What to produce:
Whenever a line of the data below holds the string "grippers", copy that line.

┄┄┄┄┄┄┄┄┄┄┄┄┄┄┄┄┄┄┄┄

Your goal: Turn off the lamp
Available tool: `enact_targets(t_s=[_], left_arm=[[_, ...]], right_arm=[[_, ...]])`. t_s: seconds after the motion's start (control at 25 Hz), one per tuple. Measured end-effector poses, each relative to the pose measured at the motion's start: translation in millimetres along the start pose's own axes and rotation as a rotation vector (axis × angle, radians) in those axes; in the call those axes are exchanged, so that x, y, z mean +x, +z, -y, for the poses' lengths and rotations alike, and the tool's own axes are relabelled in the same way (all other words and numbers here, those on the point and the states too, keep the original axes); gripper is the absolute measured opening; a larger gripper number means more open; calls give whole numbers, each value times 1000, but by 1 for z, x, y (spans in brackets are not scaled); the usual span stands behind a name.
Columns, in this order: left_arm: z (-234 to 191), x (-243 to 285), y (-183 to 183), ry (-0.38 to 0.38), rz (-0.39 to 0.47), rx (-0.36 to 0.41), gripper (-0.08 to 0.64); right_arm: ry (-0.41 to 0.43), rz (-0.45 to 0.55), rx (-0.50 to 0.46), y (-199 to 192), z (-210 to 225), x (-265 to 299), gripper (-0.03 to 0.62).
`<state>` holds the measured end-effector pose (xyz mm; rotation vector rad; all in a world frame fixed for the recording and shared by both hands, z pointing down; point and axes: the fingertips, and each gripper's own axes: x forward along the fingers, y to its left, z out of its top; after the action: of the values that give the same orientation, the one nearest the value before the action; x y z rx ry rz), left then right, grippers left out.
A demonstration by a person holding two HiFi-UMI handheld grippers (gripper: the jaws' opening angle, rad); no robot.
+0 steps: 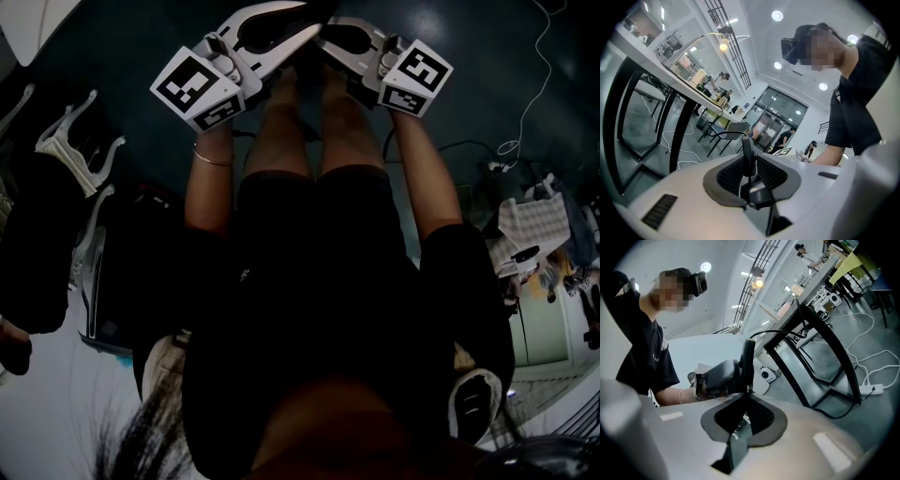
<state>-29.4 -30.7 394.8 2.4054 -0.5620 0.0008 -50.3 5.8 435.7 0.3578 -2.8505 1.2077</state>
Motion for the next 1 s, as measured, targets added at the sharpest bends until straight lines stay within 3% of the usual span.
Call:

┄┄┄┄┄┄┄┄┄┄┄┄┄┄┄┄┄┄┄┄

Exercise answer:
`<state>` holds the measured end-effector pose (xyz mm; rotation vector rad; all in a world frame fixed for the recording and shared by both hands, z pointing down; point and axes: the fingertips, and each gripper's own axes: x forward along the fingers, y to its left, z out of its top; after the action: of the values that give the same orientation, the one nearest the value before the action; x y z rx ry rz), left then right, grippers left out.
A demonstration by a person holding two HiFi-UMI handheld grippers (gripper: the jaws' opening angle, rad); no robot.

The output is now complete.